What this task involves → Among the entries below, take the line with "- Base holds" and the line with "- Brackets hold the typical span", and output them and every line between them exactly, with nothing else.

Given records →
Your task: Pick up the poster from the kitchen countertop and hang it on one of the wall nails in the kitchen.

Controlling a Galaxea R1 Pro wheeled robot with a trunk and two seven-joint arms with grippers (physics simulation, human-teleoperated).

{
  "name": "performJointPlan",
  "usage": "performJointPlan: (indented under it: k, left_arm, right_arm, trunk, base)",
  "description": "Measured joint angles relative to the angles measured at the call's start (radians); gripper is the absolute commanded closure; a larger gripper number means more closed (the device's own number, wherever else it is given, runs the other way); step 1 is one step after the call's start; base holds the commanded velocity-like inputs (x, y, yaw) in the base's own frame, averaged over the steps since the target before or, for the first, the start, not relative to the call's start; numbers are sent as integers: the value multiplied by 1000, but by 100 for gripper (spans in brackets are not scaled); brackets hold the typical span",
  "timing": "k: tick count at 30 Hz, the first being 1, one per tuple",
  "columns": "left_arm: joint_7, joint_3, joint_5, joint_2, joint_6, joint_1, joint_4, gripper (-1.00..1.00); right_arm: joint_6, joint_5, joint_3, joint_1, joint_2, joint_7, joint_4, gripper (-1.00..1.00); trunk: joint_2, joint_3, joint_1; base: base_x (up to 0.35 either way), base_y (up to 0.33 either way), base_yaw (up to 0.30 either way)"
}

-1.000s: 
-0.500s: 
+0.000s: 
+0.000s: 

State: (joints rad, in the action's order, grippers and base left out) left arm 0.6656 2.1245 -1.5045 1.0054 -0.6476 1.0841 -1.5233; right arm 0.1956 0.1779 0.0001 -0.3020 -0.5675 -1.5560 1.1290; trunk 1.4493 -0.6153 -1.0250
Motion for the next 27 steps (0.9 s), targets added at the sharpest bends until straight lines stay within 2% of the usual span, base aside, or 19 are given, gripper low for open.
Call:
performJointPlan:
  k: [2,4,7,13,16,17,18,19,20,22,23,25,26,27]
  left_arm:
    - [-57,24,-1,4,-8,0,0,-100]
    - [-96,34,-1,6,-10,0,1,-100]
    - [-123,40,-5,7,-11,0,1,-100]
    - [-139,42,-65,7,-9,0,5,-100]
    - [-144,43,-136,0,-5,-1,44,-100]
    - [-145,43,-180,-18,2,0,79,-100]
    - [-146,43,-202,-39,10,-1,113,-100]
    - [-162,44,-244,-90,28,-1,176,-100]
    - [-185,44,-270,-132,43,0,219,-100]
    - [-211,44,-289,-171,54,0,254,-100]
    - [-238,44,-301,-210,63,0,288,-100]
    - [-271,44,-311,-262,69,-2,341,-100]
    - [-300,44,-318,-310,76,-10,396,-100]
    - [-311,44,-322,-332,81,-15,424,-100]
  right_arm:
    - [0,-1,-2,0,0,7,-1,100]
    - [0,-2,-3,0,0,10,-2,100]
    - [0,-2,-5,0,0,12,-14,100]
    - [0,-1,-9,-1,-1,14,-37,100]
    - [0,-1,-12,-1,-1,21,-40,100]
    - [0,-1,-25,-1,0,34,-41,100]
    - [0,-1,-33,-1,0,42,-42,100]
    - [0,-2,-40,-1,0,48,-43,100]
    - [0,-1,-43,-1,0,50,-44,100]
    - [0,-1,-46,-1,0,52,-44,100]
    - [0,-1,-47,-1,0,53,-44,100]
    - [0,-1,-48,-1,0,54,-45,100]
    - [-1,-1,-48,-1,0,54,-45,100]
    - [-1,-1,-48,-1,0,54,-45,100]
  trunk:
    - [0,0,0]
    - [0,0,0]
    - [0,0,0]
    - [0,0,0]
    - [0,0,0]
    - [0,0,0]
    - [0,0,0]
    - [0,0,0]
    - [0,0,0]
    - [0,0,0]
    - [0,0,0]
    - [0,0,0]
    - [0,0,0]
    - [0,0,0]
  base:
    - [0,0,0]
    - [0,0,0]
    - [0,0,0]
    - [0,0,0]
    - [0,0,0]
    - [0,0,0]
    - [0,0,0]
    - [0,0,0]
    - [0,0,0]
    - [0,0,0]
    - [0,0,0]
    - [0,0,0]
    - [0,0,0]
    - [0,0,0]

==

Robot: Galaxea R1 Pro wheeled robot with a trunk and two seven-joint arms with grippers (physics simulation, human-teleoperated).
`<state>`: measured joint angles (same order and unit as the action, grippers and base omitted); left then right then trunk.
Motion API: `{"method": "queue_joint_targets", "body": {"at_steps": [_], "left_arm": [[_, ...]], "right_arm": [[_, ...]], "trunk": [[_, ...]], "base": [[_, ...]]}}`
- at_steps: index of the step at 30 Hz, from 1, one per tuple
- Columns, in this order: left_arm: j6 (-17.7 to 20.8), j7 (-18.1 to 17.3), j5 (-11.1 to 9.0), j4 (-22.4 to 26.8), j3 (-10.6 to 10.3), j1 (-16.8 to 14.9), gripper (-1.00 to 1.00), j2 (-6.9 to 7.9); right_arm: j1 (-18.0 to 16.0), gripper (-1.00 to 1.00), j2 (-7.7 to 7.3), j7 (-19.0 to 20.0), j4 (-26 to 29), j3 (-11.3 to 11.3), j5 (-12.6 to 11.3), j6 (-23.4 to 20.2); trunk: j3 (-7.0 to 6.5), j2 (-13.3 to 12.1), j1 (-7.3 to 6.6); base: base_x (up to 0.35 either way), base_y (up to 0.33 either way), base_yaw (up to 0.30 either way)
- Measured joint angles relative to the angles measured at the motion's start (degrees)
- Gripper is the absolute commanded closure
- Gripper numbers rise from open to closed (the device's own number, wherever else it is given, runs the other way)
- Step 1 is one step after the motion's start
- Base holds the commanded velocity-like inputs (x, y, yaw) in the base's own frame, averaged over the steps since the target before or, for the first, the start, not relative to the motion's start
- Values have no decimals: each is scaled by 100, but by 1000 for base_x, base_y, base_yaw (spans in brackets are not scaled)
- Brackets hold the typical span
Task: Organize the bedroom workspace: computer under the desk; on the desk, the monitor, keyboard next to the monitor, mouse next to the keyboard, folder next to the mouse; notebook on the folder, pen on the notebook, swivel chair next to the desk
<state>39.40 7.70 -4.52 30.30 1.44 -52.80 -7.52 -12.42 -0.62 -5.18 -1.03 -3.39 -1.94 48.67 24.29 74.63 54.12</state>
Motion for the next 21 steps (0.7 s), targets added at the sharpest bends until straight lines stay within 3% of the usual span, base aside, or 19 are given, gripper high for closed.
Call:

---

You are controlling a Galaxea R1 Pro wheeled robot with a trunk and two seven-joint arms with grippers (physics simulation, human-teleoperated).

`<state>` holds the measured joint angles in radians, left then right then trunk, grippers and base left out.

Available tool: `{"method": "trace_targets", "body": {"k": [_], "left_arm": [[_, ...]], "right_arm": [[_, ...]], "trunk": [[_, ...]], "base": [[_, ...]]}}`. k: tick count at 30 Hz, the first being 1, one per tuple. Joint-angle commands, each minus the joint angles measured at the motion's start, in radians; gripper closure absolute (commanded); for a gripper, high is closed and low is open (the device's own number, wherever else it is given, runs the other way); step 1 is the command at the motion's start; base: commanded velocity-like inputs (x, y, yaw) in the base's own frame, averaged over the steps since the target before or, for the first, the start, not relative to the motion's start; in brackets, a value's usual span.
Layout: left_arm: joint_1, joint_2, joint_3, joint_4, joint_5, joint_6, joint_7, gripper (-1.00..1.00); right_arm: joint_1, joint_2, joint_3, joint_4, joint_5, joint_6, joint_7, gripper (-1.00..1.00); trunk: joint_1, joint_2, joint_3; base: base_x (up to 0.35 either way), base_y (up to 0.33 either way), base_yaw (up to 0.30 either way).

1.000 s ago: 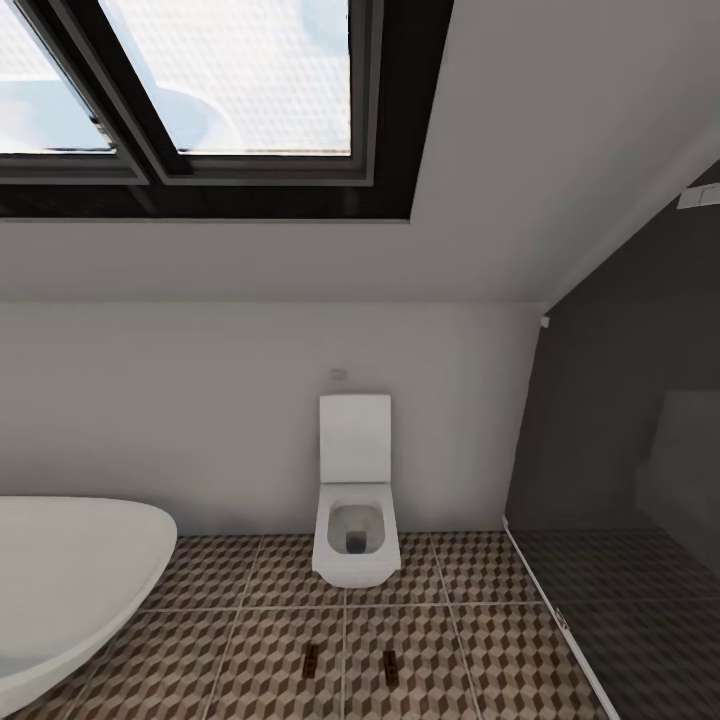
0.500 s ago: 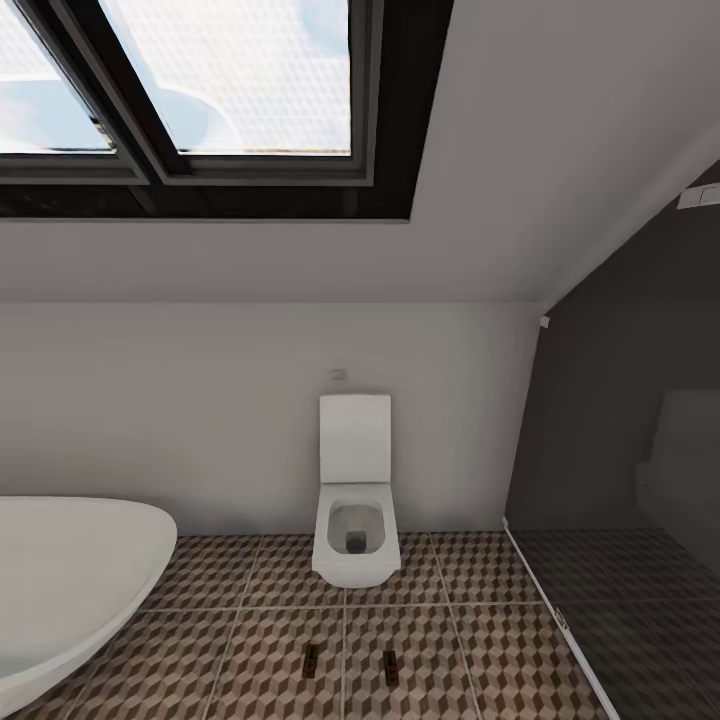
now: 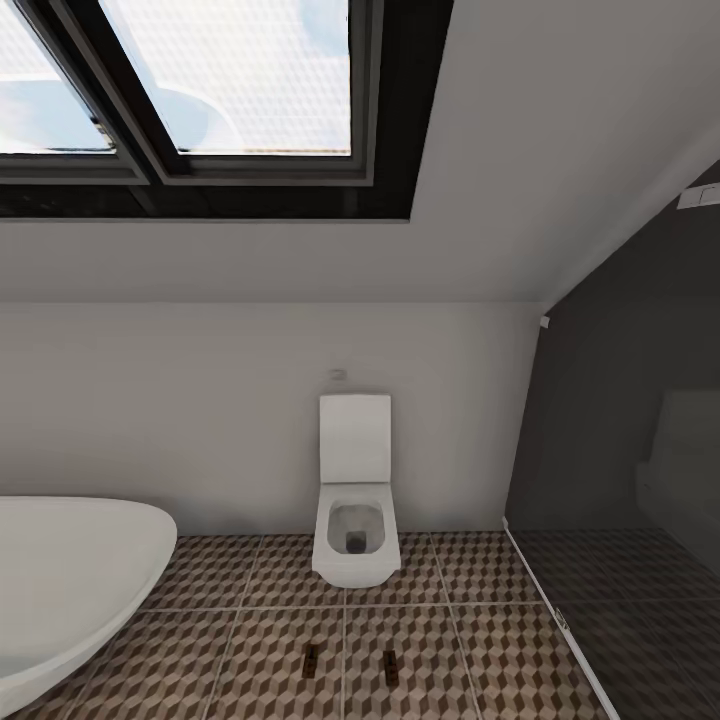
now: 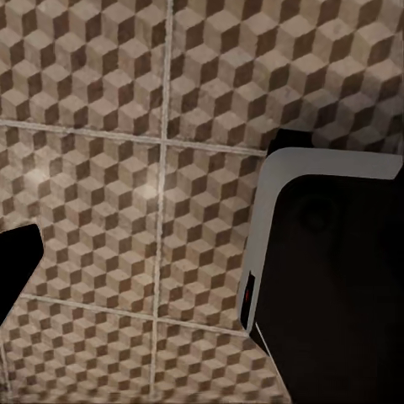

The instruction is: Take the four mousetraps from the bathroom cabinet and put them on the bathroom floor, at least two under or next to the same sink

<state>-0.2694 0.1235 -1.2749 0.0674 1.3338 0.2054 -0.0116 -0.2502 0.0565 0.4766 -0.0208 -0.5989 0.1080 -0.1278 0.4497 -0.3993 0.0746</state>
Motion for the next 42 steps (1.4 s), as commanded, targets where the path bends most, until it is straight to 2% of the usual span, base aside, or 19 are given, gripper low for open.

Solution to the exercise →
- Base holds the commanded velocity-like inputs (x, y, yaw) in the base's own frame, averaged over the steps since the target before or, for the first, the start, not relative to the motion's start
- Values have no decimals: each is scaled by 100, but by 1000 for base_x, base_y, base_yaw (spans in brackets are not scaled)
- Brackets hold the typical span

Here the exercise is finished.